Cortesia
de wikipedia e jdact
Chartres. Norte da França
«(…) Mantendo-se no mesmo passo, as três figuras se
adiantam devagar. Ele ensaiou isso e sabe o que esperar, sabe o que se espera
dele, embora sinta os próprios pés um pouco instáveis. Faz calor ali dentro em
comparação com o corredor, e está escuro. A única luz vem das velas arrumadas
nas alcovas e sobre o altar, projectando sombras que dançam pelo chão. A
adrenalina corre pelo seu corpo, embora ele se sinta estranhamente alheio aos
acontecimentos. A porta fechando-se atrás dele o faz sobressaltar. Os quatro
ajudantes mais graduados estão em pé marcando norte, sul, leste e oeste do
aposento. Ele quer desesperadamente levantar os olhos e ver melhor, mas
força-se a manter a cabeça baixa e o rosto escondido, como foi instruído a
fazer. Pode sentir as duas fileiras de iniciados alinhadas nas laterais mais
compridas da câmara 12 rectangular, seis de cada lado. Pode sentir o calor de
seus corpos e ouvir o subir e descer da sua respiração, mesmo que ninguém se mova nem diga nada.
Graças aos documentos que recebeu, ele decorou a disposição
do aposento, e enquanto caminha em direcção ao sepulcro no seu centro pode
sentir os olhos de todos nas suas costas. Pergunta-se se conhece algum deles.
Colegas de profissão, mulheres de outros homens, qualquer um pode ser membro.
Não pode evitar que um ténue sorriso lhe suba aos lábios enquanto se permite
fantasiar, por um instante, sobre a diferença que fará o facto de ele ser aceite
na sociedade. É trazido bruscamente de volta ao presente quando tropeça e quase
cai por cima da pedra que serve de genuflexório na base do sepulcro. A câmara é
menor do que a planta o fizera pensar, mais confinada e claustrofóbica. Ele
esperava que a distância entre a porta e a pedra fosse maior.
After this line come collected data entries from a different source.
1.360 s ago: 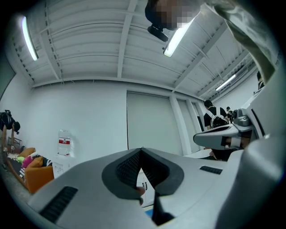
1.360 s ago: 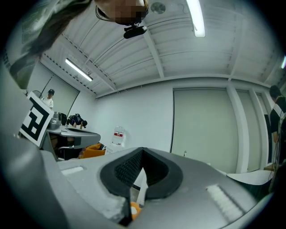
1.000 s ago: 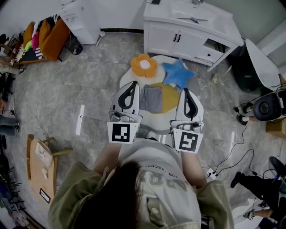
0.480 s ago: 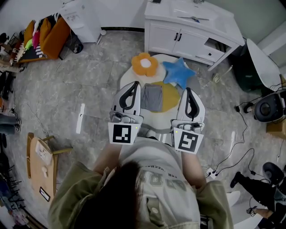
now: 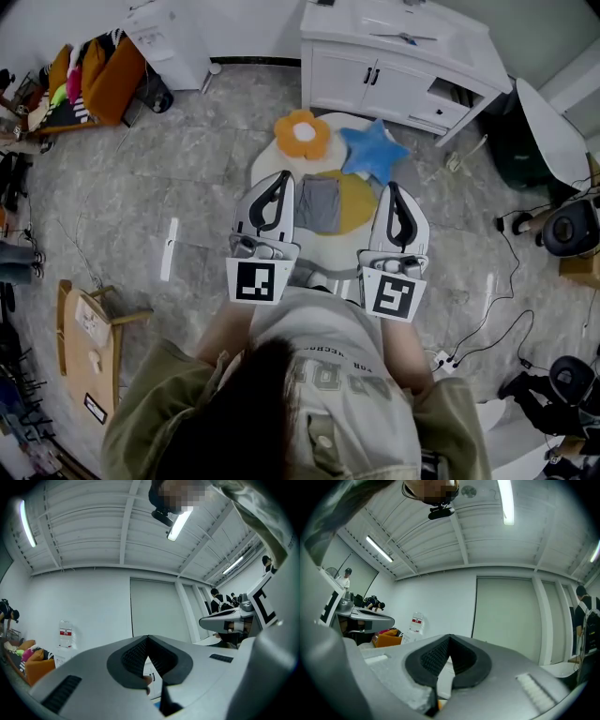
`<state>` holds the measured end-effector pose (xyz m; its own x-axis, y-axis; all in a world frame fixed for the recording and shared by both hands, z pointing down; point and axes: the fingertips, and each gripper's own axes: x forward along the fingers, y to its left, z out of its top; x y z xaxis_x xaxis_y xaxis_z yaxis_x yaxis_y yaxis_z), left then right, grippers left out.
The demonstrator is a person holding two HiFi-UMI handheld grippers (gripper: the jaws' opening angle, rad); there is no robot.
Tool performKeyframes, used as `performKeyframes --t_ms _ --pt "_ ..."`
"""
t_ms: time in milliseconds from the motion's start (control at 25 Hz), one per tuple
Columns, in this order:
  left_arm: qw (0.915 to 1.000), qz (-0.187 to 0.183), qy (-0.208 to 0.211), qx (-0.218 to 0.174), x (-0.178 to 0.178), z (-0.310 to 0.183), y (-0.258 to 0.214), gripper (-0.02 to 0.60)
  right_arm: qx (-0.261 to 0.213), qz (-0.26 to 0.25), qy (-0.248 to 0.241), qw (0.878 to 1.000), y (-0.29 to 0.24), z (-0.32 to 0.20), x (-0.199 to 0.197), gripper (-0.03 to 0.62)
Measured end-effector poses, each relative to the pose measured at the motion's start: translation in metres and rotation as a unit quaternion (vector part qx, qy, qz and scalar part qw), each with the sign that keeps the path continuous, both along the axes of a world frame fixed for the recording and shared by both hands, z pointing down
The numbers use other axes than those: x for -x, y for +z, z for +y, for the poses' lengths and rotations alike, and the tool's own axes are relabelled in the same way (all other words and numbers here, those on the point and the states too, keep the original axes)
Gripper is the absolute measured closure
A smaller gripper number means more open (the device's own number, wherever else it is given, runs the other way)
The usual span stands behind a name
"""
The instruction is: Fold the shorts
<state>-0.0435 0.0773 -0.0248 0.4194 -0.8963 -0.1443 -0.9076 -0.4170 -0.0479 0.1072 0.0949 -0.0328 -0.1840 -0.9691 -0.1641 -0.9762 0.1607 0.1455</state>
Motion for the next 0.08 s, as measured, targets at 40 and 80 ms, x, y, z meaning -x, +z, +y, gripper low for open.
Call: performKeyframes --t_ms 40,80 --pt "1.0 -0.001 0.0 0.0 -0.0001 0.0 0.0007 0.572 -0.002 -0.007 0.0 1.0 -0.0015 -0.0003 0.001 0.595" --pt "1.0 -0.003 0.001 0.0 -0.0001 -0.0001 0.0015 0.572 -0.004 -0.014 0.0 1.0 -0.0031 -0.0007 0.0021 0.595"
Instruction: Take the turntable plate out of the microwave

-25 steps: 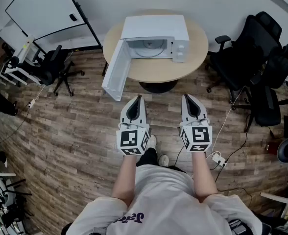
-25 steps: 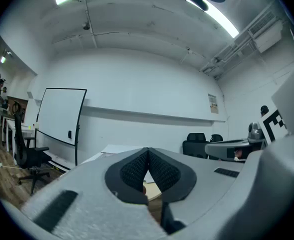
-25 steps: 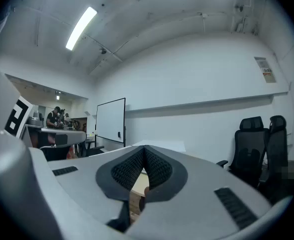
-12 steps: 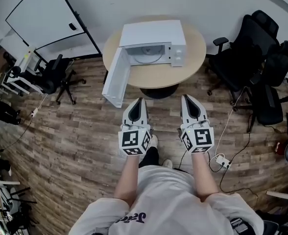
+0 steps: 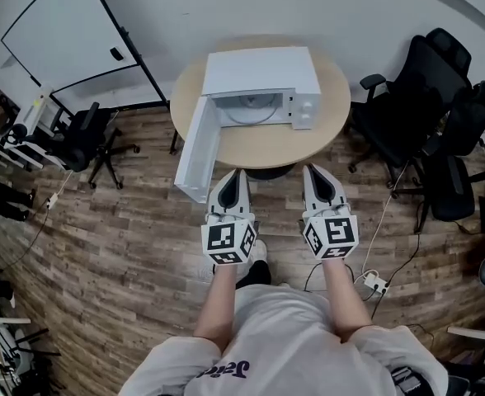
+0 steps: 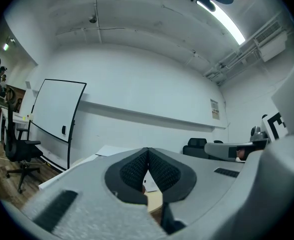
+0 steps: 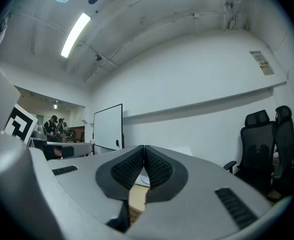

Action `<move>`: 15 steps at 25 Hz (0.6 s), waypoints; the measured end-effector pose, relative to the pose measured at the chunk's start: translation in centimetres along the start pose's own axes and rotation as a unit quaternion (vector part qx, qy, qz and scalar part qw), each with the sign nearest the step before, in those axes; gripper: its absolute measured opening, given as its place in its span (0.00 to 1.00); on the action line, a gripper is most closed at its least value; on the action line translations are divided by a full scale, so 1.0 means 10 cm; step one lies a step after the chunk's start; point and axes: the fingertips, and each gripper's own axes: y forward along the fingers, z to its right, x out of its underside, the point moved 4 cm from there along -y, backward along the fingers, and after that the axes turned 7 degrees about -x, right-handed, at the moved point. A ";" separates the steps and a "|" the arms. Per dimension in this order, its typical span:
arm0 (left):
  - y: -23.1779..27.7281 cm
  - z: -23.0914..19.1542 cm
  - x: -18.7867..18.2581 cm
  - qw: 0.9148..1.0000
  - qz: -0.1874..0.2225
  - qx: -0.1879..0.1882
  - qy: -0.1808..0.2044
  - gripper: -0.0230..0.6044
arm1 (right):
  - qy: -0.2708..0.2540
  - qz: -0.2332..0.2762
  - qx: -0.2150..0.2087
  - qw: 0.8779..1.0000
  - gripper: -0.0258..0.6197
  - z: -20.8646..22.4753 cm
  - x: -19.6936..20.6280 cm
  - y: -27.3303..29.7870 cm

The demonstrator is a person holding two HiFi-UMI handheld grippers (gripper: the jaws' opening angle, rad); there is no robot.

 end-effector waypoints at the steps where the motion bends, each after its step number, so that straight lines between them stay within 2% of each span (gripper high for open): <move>1: 0.09 -0.05 -0.02 1.000 0.001 0.001 -0.001 0.06 | -0.002 -0.003 0.001 1.000 0.07 0.03 0.00 0.10; 7: 0.59 -0.30 -0.09 1.000 0.013 0.024 -0.007 0.06 | -0.019 -0.025 -0.011 0.999 0.07 0.04 0.02 0.69; 15: 1.20 -0.54 -0.06 0.999 0.005 0.048 -0.007 0.06 | -0.030 -0.035 -0.006 0.999 0.07 0.10 0.05 1.34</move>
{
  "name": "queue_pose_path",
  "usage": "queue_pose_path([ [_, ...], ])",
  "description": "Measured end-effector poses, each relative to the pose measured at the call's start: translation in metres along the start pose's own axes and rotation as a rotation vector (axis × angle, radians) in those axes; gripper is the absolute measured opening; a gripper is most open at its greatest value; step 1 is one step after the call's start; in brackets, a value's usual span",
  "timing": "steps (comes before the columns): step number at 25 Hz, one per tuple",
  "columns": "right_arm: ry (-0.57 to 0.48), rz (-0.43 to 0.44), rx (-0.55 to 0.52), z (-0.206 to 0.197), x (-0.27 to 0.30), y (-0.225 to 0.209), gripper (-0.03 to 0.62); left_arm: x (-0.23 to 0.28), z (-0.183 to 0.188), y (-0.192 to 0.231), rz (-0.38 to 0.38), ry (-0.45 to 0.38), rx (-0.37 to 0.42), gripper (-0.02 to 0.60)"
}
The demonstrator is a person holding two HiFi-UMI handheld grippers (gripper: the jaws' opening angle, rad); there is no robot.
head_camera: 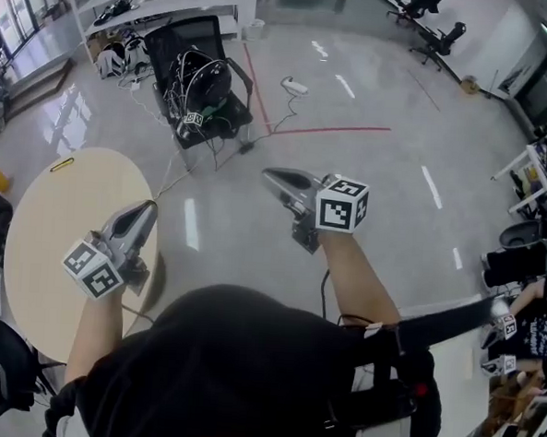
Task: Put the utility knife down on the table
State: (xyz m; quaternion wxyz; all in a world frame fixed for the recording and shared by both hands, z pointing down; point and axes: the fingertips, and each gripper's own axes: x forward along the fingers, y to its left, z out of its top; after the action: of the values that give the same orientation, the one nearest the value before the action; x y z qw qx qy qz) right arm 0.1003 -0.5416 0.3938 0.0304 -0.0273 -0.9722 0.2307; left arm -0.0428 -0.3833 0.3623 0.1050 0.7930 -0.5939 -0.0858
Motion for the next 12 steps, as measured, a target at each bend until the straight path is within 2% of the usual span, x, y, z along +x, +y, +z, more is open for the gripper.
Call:
queue_pose_path([
  [7,-0.094,-0.087,0.043,-0.008,-0.044,-0.006,0.014,0.048,-0.016,-0.016,-0.148,0.061,-0.012,-0.002],
  [12,-0.118,-0.178,0.025,-0.017,-0.046,0.024,0.014,0.036,-0.013,-0.02,-0.273,0.056,-0.003,0.0],
])
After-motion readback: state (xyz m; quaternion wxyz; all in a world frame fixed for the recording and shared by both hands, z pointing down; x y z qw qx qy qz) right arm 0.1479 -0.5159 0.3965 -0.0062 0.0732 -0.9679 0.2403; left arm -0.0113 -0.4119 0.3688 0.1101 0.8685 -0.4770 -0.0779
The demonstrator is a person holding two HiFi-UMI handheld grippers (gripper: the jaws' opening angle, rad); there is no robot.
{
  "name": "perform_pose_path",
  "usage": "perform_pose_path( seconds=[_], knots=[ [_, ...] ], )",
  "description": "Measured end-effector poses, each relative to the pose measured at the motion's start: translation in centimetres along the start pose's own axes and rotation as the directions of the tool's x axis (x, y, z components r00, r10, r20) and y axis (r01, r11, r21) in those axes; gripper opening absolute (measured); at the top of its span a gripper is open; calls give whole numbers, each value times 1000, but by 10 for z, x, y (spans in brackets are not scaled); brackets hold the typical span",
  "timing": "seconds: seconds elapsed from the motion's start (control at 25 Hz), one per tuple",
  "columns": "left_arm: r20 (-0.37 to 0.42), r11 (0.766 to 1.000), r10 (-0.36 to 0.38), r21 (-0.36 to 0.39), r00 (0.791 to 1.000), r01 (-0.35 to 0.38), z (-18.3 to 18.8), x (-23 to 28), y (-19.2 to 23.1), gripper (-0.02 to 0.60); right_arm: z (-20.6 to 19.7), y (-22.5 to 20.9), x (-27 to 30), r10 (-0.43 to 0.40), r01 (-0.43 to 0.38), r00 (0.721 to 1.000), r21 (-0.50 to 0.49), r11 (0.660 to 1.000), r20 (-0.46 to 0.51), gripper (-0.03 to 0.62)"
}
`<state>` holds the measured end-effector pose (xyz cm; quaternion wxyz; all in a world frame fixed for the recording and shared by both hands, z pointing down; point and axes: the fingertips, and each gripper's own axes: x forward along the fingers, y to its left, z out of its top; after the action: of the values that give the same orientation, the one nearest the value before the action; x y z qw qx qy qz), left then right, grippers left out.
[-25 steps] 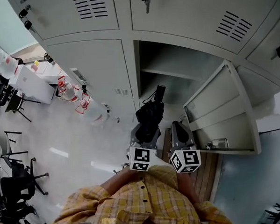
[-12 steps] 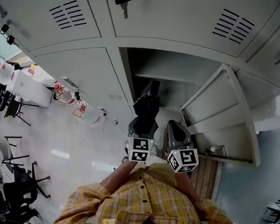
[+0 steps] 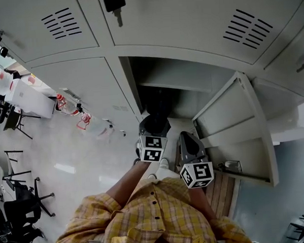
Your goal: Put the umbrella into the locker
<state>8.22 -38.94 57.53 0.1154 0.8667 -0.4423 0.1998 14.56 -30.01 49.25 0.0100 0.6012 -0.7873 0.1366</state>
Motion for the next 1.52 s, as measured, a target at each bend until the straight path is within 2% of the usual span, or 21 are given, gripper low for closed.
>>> perform_pose_path(
  seconds=[0.52, 0.72, 0.96, 1.52],
  knots=[
    [35, 1000, 20, 0, 999, -20, 34, 47, 9, 245, 2, -1, 5, 6, -6, 1000, -14, 1000, 3, 0],
    [55, 1000, 23, -2, 998, -23, 38, 59, 10, 245, 2, -1, 3, 4, -4, 1000, -22, 1000, 0, -1],
    [113, 999, 42, -7, 993, -41, 42, 74, 12, 245, 1, -2, -1, -8, 8, 1000, -38, 999, -4, 0],
    [169, 997, 82, 2, 982, -84, 54, 101, 17, 247, -3, -11, -13, -42, 42, 999, -48, 998, -5, -1]
  ],
)
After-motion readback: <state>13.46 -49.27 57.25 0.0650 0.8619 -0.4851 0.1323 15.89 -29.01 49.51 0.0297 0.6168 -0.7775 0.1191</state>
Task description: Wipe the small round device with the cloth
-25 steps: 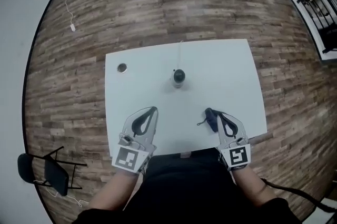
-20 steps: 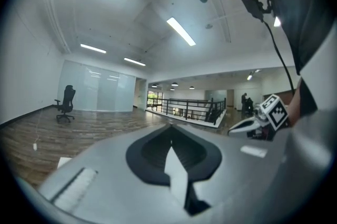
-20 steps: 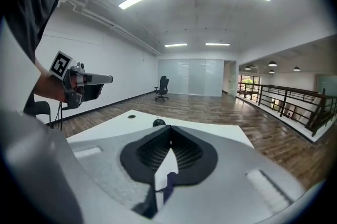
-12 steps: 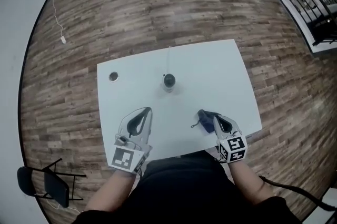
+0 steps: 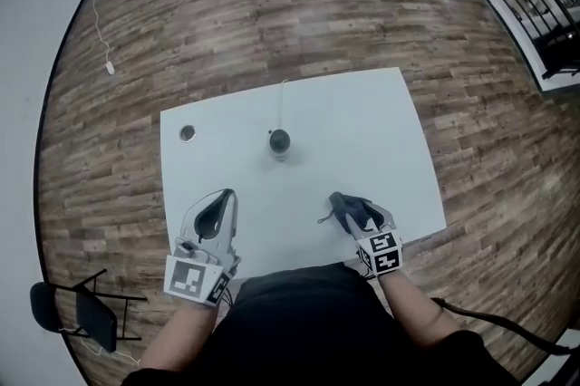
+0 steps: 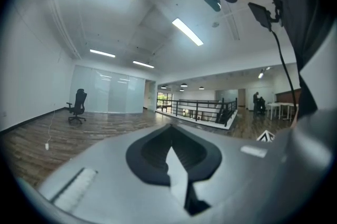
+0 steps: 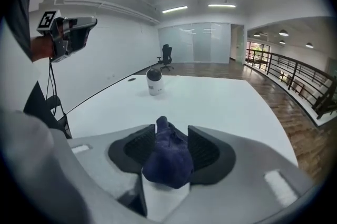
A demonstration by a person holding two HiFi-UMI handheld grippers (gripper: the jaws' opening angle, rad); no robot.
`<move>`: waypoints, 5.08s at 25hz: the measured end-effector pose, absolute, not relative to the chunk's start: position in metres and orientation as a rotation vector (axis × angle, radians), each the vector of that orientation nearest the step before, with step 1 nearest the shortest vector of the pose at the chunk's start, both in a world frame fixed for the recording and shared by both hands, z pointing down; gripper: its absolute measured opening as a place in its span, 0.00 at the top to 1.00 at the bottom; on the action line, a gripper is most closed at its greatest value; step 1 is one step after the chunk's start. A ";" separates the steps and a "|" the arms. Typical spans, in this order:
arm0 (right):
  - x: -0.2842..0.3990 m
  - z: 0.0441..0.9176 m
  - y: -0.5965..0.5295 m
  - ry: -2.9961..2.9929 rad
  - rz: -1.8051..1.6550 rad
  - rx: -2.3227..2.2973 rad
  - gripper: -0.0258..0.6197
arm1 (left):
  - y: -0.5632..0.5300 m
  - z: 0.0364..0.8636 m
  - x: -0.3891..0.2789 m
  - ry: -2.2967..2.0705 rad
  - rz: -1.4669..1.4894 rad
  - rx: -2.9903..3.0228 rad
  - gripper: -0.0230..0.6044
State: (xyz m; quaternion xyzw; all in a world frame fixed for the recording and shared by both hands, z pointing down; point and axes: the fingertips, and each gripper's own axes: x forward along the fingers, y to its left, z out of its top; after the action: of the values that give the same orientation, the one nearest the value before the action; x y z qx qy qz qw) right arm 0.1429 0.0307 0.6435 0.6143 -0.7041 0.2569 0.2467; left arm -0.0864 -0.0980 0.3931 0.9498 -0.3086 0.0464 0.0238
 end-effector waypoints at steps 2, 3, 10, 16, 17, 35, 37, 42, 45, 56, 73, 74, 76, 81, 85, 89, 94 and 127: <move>0.137 0.651 0.028 -1.926 0.695 1.629 0.62 | -0.097 0.389 -0.086 -0.963 0.155 2.957 0.95; 0.134 0.654 0.027 -1.928 0.698 1.608 0.60 | -0.096 0.388 -0.087 -0.969 0.160 2.961 0.95; 0.126 0.678 0.021 -1.881 0.737 1.528 0.58 | -0.097 0.389 -0.097 -1.022 0.201 2.939 0.95; 0.133 0.702 0.026 -1.807 0.766 1.485 0.58 | -0.096 0.388 -0.098 -1.037 0.225 2.951 0.95; 0.132 0.704 0.025 -1.807 0.769 1.479 0.58 | -0.096 0.388 -0.098 -1.038 0.233 2.954 0.95; 0.120 0.707 0.014 -1.863 0.840 1.265 0.75 | -0.093 0.396 -0.100 -1.115 0.232 2.894 0.95; 0.120 0.706 0.011 -1.874 0.840 1.275 0.77 | -0.092 0.397 -0.103 -1.130 0.236 2.880 0.95; 0.119 0.693 -0.010 -1.923 0.812 1.310 0.79 | -0.090 0.399 -0.114 -1.179 0.255 2.847 0.95; 0.111 0.677 -0.036 -1.969 0.774 1.331 0.79 | -0.091 0.405 -0.125 -1.213 0.282 2.822 0.95; 0.108 0.594 -0.140 -2.124 0.609 1.456 0.79 | -0.089 0.406 -0.147 -1.325 0.286 2.744 0.95; 0.074 0.571 -0.212 -2.209 0.483 1.355 0.79 | -0.075 0.407 -0.191 -1.512 0.320 2.611 0.95; 0.072 0.573 -0.211 -2.208 0.482 1.342 0.79 | -0.074 0.407 -0.194 -1.522 0.321 2.600 0.95; 0.067 0.577 -0.208 -2.207 0.469 1.316 0.80 | -0.072 0.407 -0.197 -1.538 0.317 2.586 0.95; 0.046 0.575 -0.201 -2.202 0.353 1.235 0.79 | -0.069 0.404 -0.202 -1.554 0.313 2.581 0.95; 0.037 0.580 -0.195 -2.204 0.330 1.205 0.80 | -0.068 0.403 -0.207 -1.566 0.310 2.574 0.95; 0.030 0.584 -0.188 -2.217 0.344 1.164 0.80 | -0.069 0.402 -0.206 -1.559 0.308 2.578 0.95; 0.026 0.599 -0.177 -2.218 0.413 1.121 0.79 | -0.066 0.400 -0.199 -1.548 0.313 2.593 0.95; 0.064 0.588 -0.210 -2.288 0.602 1.388 0.79 | -0.053 0.403 -0.211 -1.618 0.342 2.519 0.95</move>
State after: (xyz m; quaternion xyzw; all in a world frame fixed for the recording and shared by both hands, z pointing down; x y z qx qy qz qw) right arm 0.0642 -0.2096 0.5882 0.4961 -0.8175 0.2152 0.1979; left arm -0.2115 -0.0534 0.4028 0.8342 -0.5358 0.1134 0.0641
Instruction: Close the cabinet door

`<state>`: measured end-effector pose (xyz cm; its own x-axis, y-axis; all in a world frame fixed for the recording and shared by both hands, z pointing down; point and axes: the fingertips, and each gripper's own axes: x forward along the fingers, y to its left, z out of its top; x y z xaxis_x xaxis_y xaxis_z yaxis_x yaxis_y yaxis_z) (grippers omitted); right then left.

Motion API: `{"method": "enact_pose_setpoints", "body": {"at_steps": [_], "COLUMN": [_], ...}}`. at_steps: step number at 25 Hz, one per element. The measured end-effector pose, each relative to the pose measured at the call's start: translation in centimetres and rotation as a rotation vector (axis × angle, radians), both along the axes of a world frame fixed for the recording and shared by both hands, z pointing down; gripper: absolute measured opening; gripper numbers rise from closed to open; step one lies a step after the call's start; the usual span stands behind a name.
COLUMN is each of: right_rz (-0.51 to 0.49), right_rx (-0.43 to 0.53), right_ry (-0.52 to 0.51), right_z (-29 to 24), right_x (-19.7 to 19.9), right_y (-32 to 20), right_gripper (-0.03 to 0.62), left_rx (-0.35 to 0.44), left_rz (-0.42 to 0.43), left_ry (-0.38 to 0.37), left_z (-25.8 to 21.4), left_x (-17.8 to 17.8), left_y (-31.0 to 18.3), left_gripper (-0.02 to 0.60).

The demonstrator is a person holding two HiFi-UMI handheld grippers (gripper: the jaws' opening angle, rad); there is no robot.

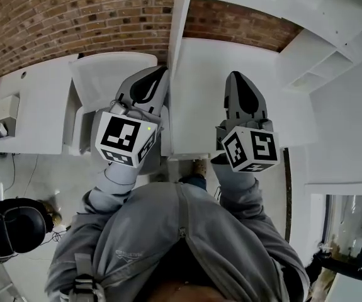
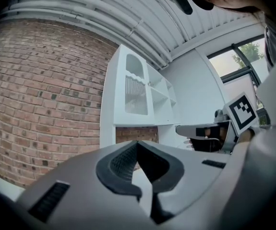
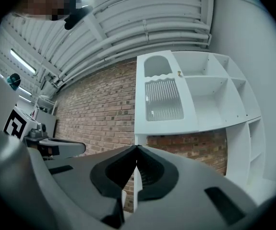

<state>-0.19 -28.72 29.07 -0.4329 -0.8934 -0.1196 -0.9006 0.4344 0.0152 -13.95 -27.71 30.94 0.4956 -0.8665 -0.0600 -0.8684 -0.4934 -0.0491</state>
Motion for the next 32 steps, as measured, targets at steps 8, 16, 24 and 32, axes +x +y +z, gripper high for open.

Quando ele se ajoelha sobre a pedra, ouve-se um arquejo
vindo de alguém perto dele, e ele pergunta o motivo. O seu coração começa a
bater mais depressa e, quando baixa os olhos, ele vê que as articulações dos
seus dedos estão brancas. Envergonhado, junta as mãos, antes de se lembrar e
tornar a deixar os braços caírem ao lado do corpo, onde devem ficar. Há uma
leve depressão no centro da pedra, que parece dura e fria sob seus joelhos
através do fino tecido da túnica. Ele mexe o corpo de leve, tentando encontrar
uma posição mais confortável. O desconforto lhe dá algo em que se concentrar, e
ele se sente grato por isso. Ainda está tonto e tem dificuldade para se
concentrar ou se lembrar da ordem em que as coisas devem acontecer, muito
embora a tenha repassado vezes sem conta na mente.
Um sino começa a soar dentro da câmara, uma nota aguda,
cortante; um cântico baixo a acompanha, de início ténue, mas rapidamente mais
alto à medida que vai ganhando novas vozes. Fragmentos de palavras e expressões
reverberam por sua cabeça: montanhas; noblesa, nobreza; libres, livros;
graal... A Sacerdotisa desce do grande altar e caminha pela câmara. Ele mal
pode escutar o arrastar dos seus pés e imagina como sua túnica dourada deve
cintilar e ondular à luz vacilante das velas. Esse é o momento pelo qual ele
estava esperando. Je suis prêt, repete entre os dentes. Dessa vez, com
convicção.
A Sacerdotisa se imobiliza diante dele. Ele pode sentir o seu perfume, subtil
e leve sob o aroma pungente do incenso. Solta um arquejo quando ela se inclina
e segura a sua mão. Os dedos dela estão
frescos e as unhas bem-feitas, e um espasmo de eletricidade, quase desejo, sobe
pelo seu braço quando ela aperta algo pequeno e redondo na palma da sua mão, e
em seguida faz seus dedos fecharem-se
sobre o objecto. Nesse momento, mais do que tudo que jamais quis na vida, ele quer ver o rosto dela. Mas mantém os olhos voltados para o
chão, como lhe foi ensinado». In Kate Mosse, O Labirinto Perdido, Labyrinth, 2005,
Publicações dom Quixote, 2006, ISBN 978-972-202-969-8.